Sandy Weill thinks that Citigroup should
be big, and gave this quote to Bloomberg:
Being large and having a strong balance sheet enables a company to withstand
the financial turmoil that happens every now and then in global markets.
The quote did not go down well with Tom Brown, who responded
What he means is exactly what we’ve been saying here for months: Citi has
gotten so big, and lumbering, and broadly diversified that it simply can’t
generate meaningful organic growth anymore. The law of large numbers won’t
allow it. Great, Sandy! If all I wanted from my investment was an instrument
that would "withstand financial turmoil" I’d simply buy Treasury
bills and be done with it. Presumably Citigroup’s shareholders want something
more than that.
They’re both wrong.
Weill is quite right that if a bank has a strong balance sheet, that will allow
it to withstand financial turmoil. That’s what a strong balance sheet is.
Being large, however, protects you only in the moral hazard sense that regulators
are likely to consider you "too big to fail". Which will come as no
consolation to shareholders, who get wiped out in any bailout situation.

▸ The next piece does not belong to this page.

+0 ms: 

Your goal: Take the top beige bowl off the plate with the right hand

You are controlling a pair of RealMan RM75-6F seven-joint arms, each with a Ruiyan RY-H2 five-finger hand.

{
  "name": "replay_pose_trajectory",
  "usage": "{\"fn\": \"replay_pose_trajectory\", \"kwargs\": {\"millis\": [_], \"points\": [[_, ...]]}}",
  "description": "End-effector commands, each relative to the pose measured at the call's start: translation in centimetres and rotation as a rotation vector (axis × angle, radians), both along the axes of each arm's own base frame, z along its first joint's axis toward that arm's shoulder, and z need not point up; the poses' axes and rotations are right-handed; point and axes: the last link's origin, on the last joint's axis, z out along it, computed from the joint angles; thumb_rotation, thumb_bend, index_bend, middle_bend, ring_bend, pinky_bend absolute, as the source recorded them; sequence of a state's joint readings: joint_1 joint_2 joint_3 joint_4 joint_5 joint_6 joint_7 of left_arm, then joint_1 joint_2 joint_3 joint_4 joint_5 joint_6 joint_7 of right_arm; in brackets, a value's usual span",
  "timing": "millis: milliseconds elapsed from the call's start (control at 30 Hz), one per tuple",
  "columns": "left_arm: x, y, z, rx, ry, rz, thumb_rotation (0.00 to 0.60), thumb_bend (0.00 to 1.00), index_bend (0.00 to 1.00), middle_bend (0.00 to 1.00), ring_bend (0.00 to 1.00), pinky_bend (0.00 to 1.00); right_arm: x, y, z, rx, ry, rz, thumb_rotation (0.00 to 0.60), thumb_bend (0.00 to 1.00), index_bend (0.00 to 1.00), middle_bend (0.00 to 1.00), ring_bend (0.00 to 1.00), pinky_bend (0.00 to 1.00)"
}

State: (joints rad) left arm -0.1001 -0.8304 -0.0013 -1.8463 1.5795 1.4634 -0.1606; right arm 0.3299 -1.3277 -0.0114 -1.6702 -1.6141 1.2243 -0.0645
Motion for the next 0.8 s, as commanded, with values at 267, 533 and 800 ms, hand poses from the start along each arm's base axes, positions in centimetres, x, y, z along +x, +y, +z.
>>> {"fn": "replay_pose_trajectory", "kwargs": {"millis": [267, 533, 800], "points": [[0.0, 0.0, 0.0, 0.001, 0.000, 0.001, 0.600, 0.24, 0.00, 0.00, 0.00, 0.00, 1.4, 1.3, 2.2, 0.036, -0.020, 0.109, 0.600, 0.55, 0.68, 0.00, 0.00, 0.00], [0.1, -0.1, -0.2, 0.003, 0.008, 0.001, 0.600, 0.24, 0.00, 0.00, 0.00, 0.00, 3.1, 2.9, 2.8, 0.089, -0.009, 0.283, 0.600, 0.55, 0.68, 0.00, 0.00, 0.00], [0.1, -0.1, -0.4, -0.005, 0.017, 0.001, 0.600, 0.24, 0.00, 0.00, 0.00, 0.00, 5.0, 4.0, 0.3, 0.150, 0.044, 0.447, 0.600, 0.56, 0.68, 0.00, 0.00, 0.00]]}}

I think that what Weill means is that Citi is so enormous it is necessarily
well diversified. It can’t be brought to its knees by a property crash, say,
or by a series of Latin American sovereign debt defaults, because it has its
eggs in too many baskets. This is a fair point – but the same thing could
be said of many much smaller banks.
What Weill does not mean is what Brown says he means, which is that
Citi can’t grow organically. Indeed, at this point, Citi is so enormous that
it has very little choice in the matter: it’s so big that it can spend $8.5
billion on 69% of Japan’s Nikko Cordial, for instance, and no one so much as
blinks. In retail banking, Citi is not as aggressive as its faster-growing rivals,
and the solution to that problem is not to start buying those rivals, and it’s
not to spin off Citi’s retail arm. Rather, it’s simply for Citi to get more
And Brown would do well to look at what the Law
of Large Numbers actually says before he cites it. It’s a law in probability
theory, and it really isn’t applicable to Citigroup at all.
As for the relative merit of Citigroup stock and Treasury bonds in a time of
financial turmoil, on that question reasonable people can vary. Certainly the
former has done much better than the latter of late.
The question isn’t whether Citigroup is too big to grow – if the parts
can grow on their own, then the sum of the parts can grow just as much. The
real question is whether Citigroup is too big to manage, and whether
it’s possible to steer a ship that big and complex. But if HSBC isn’t too big
to manage, Citigroup shouldn’t be impossible to control: they’re not that far
apart in size.
The difference is that HSBC has a corporate culture, while Citigroup still
feels like a set of very disparate parts. If a strong leader could communicate
a simple and effective vision for the company, the calls for its breakup would
soon cease. But such people are hard to find.